§ What to do:
What is needed is a copy of each line in the listing below that contains "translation".

§ Material supplied:

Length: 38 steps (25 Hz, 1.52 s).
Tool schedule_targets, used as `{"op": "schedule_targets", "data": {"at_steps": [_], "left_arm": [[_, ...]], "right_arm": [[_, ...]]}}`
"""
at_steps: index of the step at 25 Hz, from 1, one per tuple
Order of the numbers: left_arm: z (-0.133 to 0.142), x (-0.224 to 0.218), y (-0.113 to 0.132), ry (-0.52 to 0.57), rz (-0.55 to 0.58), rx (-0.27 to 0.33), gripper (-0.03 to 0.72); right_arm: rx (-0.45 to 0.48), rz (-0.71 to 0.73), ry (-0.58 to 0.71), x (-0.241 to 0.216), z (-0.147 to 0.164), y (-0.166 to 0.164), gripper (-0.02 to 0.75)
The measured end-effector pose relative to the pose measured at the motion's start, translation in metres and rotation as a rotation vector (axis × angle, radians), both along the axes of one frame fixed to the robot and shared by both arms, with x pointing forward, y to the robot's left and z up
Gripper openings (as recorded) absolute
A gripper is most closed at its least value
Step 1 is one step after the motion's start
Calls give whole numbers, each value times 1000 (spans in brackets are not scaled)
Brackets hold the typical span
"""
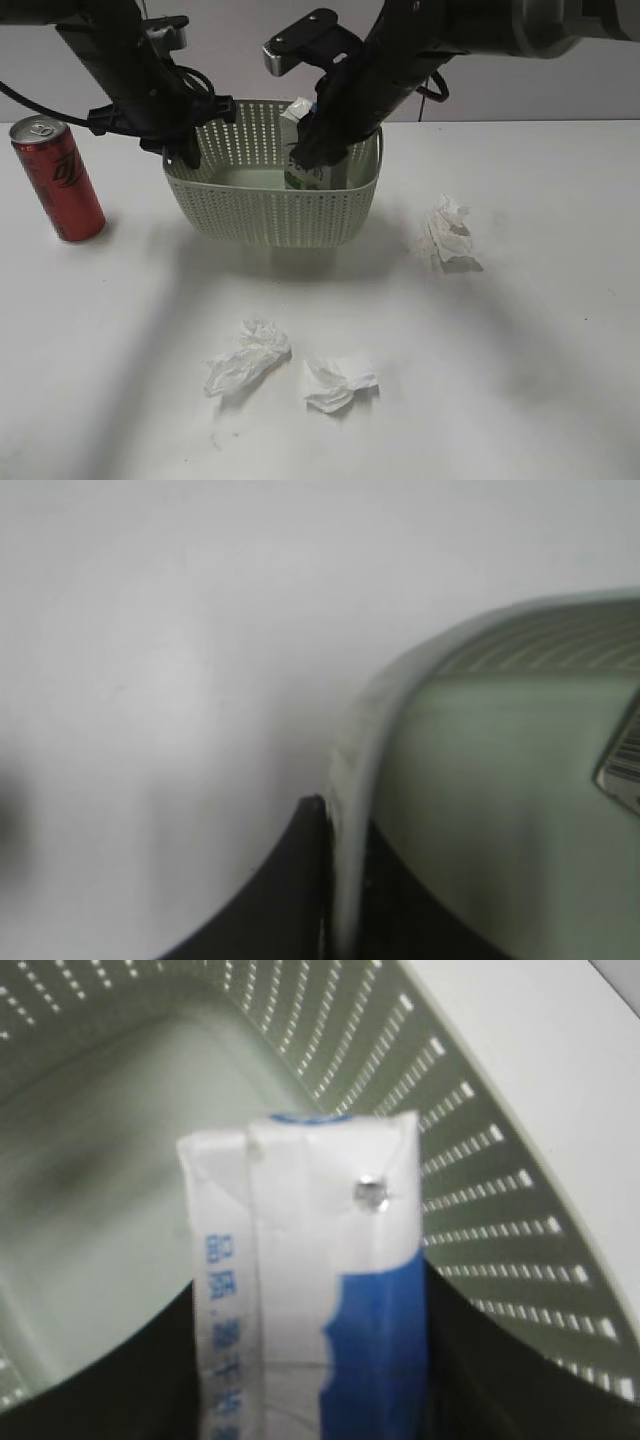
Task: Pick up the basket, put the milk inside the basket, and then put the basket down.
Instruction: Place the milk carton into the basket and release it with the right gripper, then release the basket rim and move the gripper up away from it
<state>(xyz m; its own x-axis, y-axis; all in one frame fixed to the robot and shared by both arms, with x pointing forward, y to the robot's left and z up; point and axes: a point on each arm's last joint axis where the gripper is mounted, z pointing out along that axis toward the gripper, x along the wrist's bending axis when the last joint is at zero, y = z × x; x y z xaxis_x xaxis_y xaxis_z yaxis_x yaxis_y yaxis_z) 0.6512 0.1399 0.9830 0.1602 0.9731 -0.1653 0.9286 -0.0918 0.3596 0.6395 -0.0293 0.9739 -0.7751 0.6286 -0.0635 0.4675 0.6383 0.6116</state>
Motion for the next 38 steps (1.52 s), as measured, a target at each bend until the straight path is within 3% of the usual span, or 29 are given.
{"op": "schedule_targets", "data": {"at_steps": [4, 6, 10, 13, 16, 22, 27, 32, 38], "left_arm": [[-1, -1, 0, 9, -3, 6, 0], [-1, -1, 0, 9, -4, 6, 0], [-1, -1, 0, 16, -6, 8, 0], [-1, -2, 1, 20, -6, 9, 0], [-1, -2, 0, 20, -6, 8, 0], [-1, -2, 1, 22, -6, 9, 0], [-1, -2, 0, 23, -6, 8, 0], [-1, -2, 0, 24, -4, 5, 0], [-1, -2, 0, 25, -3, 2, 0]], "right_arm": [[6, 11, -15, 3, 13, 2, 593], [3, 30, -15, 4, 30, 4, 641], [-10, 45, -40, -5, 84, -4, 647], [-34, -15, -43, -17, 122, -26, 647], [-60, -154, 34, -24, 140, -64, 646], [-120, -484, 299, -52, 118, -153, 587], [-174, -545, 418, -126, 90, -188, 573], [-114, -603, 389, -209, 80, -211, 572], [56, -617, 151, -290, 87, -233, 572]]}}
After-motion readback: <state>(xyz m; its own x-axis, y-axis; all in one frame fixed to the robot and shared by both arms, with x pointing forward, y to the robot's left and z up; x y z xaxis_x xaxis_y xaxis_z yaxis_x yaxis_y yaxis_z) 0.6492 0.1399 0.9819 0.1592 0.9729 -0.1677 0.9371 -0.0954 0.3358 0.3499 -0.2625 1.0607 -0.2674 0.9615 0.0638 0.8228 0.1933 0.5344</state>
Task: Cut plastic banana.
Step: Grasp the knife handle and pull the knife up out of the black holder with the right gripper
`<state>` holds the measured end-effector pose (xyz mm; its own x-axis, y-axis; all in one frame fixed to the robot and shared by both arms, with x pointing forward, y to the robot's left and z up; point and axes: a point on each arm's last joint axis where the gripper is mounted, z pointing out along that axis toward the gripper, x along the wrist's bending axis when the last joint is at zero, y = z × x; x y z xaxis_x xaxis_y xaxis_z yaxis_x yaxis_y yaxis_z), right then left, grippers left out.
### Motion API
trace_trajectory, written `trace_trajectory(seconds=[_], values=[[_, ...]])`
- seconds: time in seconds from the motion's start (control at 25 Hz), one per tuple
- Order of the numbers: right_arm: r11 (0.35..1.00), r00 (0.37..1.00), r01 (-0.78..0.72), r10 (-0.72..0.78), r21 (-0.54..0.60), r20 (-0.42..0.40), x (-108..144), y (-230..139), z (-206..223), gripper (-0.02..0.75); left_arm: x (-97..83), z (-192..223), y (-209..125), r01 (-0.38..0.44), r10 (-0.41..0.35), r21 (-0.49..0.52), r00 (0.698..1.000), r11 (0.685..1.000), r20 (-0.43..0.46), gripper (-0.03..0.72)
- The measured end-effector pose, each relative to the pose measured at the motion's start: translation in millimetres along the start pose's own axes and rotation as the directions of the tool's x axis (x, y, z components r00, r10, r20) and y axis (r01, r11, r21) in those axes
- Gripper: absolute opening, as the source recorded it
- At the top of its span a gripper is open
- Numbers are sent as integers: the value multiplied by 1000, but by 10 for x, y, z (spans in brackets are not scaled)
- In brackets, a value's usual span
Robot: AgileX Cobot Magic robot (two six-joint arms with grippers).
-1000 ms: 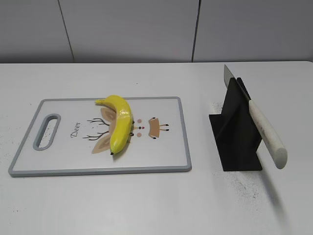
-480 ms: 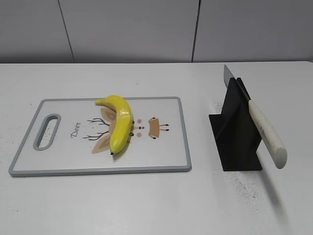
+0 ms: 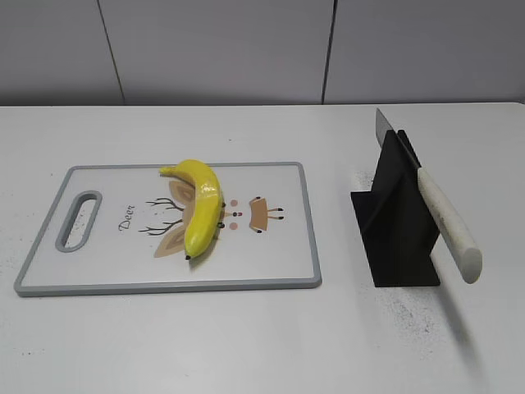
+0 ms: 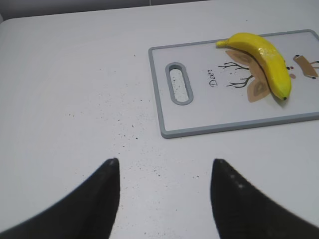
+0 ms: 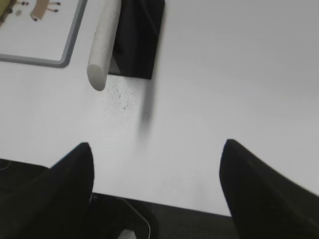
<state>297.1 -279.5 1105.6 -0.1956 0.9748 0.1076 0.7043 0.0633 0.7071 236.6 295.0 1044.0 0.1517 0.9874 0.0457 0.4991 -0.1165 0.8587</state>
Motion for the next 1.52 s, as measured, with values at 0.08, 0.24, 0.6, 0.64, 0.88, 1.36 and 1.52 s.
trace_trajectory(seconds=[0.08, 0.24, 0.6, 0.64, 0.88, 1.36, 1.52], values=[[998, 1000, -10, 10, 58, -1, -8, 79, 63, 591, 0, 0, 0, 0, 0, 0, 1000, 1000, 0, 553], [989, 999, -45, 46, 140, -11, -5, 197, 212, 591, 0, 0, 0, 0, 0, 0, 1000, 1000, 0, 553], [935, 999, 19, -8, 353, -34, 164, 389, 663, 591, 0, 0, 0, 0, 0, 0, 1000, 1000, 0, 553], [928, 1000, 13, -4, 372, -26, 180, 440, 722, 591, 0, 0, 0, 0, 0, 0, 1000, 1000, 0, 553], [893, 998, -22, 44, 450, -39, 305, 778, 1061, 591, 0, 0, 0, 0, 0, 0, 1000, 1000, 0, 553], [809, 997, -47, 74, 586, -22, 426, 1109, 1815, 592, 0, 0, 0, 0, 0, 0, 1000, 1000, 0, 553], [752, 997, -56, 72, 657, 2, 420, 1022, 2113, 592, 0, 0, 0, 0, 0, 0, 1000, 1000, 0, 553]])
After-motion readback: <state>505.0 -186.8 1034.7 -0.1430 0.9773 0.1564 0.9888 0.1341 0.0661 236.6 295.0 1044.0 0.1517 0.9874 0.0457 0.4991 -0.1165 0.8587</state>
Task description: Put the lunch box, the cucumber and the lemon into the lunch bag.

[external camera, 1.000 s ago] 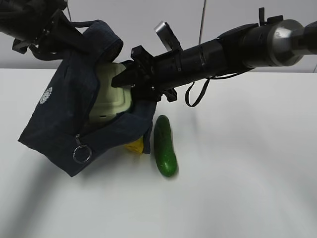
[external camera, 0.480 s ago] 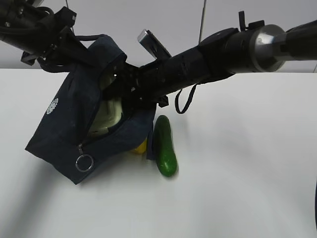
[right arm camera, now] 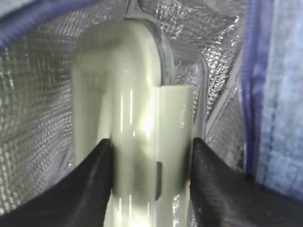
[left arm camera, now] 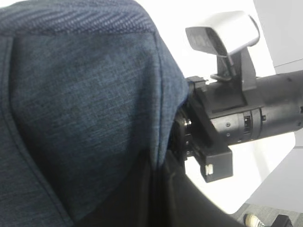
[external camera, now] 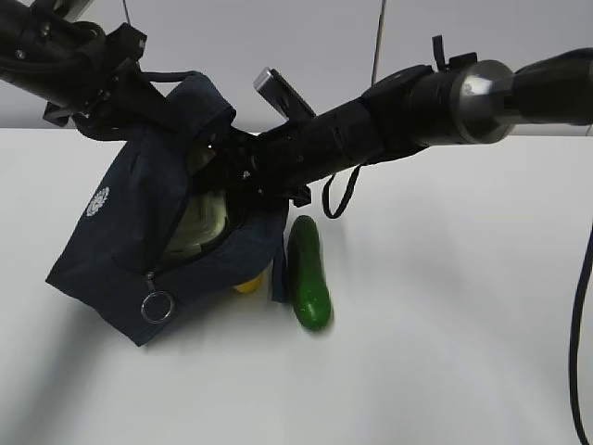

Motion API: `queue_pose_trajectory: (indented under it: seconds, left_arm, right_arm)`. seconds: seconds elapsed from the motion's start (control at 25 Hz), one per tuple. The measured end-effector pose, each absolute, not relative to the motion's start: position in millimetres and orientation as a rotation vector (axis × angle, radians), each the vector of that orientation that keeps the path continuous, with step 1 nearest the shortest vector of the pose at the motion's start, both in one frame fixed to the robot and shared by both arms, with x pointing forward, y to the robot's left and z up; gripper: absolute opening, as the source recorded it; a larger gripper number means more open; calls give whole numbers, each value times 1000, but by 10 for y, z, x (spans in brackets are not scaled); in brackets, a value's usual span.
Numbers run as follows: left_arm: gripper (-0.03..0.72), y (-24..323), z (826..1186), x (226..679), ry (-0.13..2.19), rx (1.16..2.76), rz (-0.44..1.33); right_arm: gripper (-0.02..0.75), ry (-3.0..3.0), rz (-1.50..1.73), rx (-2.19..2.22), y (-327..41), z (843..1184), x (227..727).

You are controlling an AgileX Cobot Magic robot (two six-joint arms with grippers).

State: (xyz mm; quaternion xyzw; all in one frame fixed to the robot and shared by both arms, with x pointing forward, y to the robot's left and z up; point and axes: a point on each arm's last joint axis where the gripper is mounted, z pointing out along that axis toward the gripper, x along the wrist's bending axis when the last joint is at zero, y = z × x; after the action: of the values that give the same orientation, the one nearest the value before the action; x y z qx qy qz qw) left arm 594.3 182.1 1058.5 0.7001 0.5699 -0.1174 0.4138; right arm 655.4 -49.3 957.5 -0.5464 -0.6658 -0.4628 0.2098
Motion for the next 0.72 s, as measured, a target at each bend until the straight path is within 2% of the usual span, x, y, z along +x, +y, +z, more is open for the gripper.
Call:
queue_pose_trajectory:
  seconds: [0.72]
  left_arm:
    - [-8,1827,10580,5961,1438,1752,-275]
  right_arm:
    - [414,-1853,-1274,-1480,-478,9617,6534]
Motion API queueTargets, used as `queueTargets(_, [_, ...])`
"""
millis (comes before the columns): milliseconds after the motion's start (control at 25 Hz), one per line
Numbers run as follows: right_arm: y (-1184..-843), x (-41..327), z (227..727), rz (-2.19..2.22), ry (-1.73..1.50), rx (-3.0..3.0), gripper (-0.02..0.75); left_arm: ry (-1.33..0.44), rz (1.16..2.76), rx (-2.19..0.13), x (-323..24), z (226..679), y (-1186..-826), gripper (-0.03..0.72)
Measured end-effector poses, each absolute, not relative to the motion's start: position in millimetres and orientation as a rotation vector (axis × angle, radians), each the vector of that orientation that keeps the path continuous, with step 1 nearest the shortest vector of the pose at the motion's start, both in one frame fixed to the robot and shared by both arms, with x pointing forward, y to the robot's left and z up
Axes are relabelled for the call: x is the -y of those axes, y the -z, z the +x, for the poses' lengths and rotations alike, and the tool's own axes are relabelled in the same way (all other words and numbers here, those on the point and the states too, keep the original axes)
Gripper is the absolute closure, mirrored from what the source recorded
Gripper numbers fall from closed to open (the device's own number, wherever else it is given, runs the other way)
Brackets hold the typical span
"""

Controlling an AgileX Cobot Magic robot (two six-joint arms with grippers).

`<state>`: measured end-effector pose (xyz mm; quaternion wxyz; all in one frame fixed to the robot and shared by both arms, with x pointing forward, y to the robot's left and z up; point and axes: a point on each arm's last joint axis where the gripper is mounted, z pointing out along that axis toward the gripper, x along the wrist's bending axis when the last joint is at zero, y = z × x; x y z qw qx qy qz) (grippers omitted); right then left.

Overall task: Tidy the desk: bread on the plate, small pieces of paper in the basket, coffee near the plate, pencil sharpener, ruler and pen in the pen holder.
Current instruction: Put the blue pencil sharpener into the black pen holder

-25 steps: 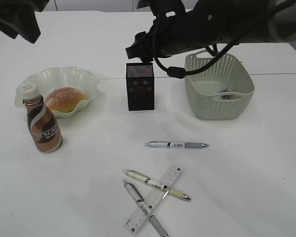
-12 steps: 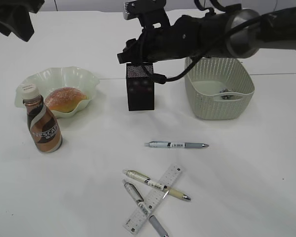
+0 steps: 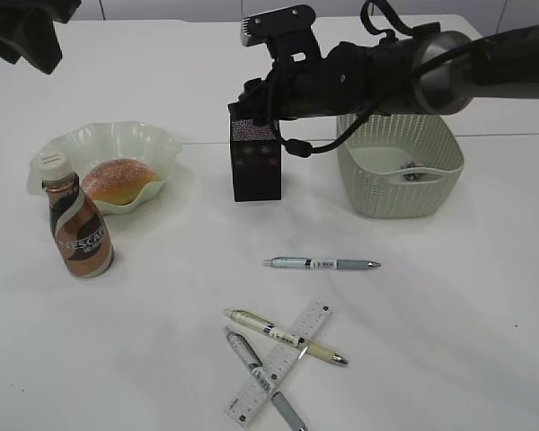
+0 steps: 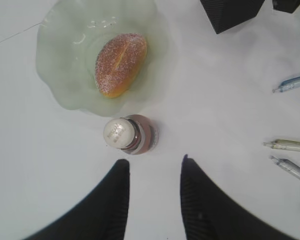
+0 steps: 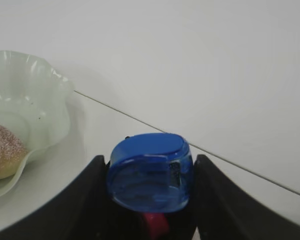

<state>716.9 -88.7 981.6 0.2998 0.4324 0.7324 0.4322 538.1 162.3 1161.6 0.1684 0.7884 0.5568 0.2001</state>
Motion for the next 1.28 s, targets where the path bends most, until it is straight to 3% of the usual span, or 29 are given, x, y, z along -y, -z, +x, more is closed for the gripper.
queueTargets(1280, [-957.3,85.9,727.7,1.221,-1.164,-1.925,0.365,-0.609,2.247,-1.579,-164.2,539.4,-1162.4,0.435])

§ Final answer:
The measured end-effector pose relative to the pose measured at the motion's start, translation in metres and rotation as a rotation vector (axis × angle, radians), both along the axes of one frame fixed to the robot and shared by both arms, with x pointing forward, y to the robot's left and z up
- The measured end-effector pose, each relative to the pose measured at the motion's start: translation in millimetres along the start pose's own axes and rotation as the directions of the tool's x axis (x, y, z components r00, r10, r20) and y axis (r01, r11, r21) in those axes

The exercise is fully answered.